Department of Pathology, Keck School of Medicine, University of Southern California, Los Angeles, CA 90033, United States of America.
Department of Pathology, Keck School of Medicine, University of Southern California, Los Angeles, CA 90033, United States of America.
Exp Mol Pathol. 2020 Jun;114:104400. doi: 10.1016/j.yexmp.2020.104400. Epub 2020 Feb 12.

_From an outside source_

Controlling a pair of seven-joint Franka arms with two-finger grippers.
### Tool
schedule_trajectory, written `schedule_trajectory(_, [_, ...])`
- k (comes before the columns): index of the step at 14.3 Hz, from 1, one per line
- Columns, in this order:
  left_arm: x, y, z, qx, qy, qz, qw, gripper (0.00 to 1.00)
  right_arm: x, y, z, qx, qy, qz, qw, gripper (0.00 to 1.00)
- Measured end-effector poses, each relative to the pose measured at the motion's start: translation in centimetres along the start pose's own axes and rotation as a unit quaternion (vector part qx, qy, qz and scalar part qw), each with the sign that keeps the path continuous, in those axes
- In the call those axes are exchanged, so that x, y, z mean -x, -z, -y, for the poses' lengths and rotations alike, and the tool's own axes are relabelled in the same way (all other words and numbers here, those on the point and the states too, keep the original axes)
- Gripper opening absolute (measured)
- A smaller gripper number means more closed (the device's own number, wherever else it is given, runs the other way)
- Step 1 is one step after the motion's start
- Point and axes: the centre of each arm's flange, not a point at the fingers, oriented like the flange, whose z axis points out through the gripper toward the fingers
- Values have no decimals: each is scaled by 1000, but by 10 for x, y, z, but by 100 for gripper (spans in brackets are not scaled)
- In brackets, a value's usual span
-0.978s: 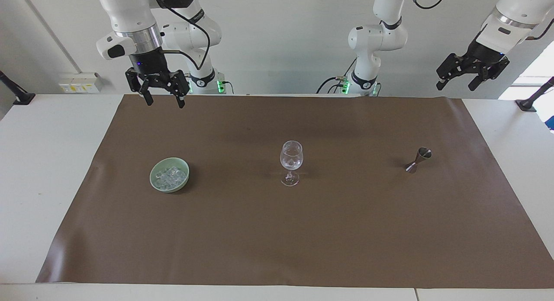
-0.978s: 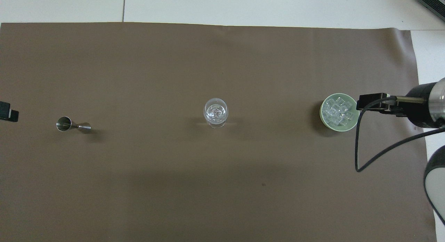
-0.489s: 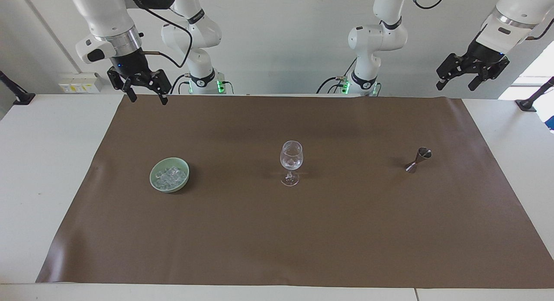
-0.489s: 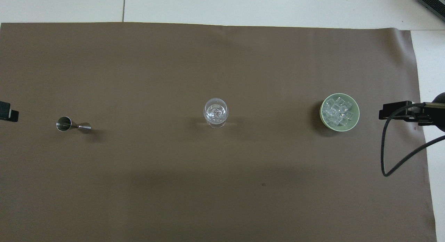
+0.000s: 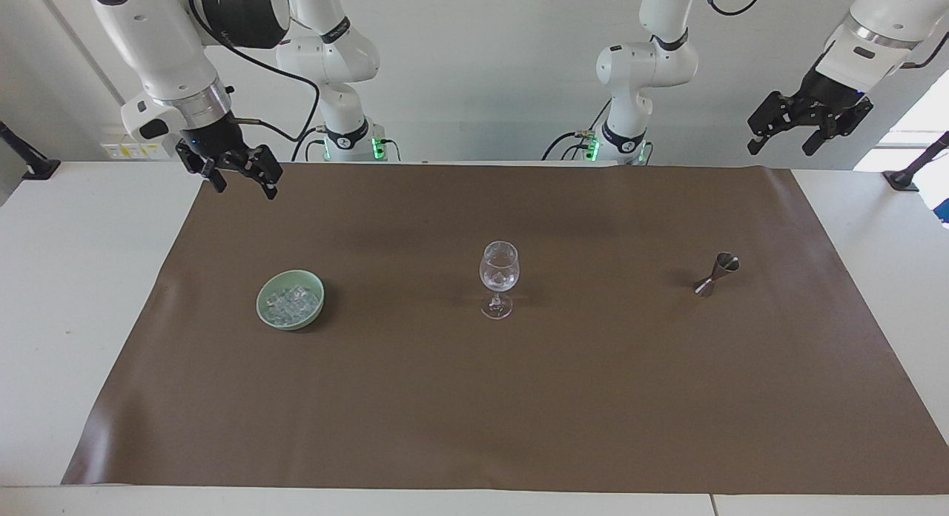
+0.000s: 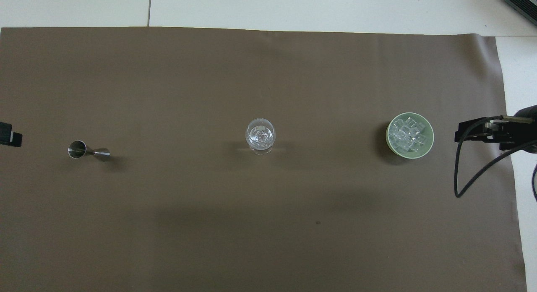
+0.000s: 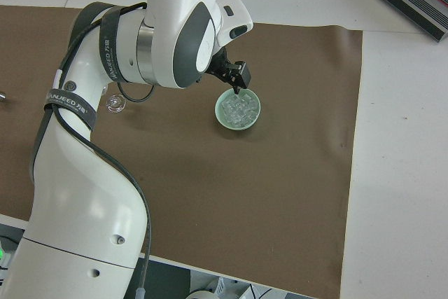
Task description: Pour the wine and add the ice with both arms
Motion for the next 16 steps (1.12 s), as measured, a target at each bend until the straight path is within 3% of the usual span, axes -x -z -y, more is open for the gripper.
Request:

The morphology of Gleason 4 prostate cancer (PCa) can be subdivided into cribriform and non-cribriform patterns. A large body of evidence has shown that pattern 4 cribriform PCa (especially non-glomeruloid type) is associated with adverse pathologic features and clinical outcomes compared with non-cribriform pattern 4 PCa. The underlying mechanisms for the aggressiveness of cribriform PCa are not fully understood. The aim of this study is to compare the immunohistochemical expression of various biomarkers and to determine the potential proteins that may account for their biologic and clinical differences. A total of 14 biomarkers were studied. The number of non-glomeruloid cribriform PCa cases studied for each biomarker ranged from 18 to 74 and the number of non-cribriform pattern 4 PCa studied for each biomarker ranged from 29 to 112. We demonstrated that, compared with non-cribriform Gleason pattern 4 PCa, EGFR was significantly upregulated and standard CD44 (CD44s) was significantly downregulated in cribriform PCa; no significant differences were found in the expression of AR, NKX3.1, ERG, EZH2, p53, Rb, C-Myc, BCL2, p16, CyclinD1, Her2/Neu, and Synaptophysin between these two groups of pattern 4 PCa. The study also showed, compared to non-cribriform PCa, cribriform PCa presented with significantly higher serum PSA and more advanced tumor stage. The significant overexpression of EGFR and downregulation of CD44s in non-glomeruloid cribriform PCa may, at least, partly explain the unfavorable pathology and clinical results for this growth pattern. Given that EGFR targeted inhibitors are now available, the findings may also have significant therapeutic implications.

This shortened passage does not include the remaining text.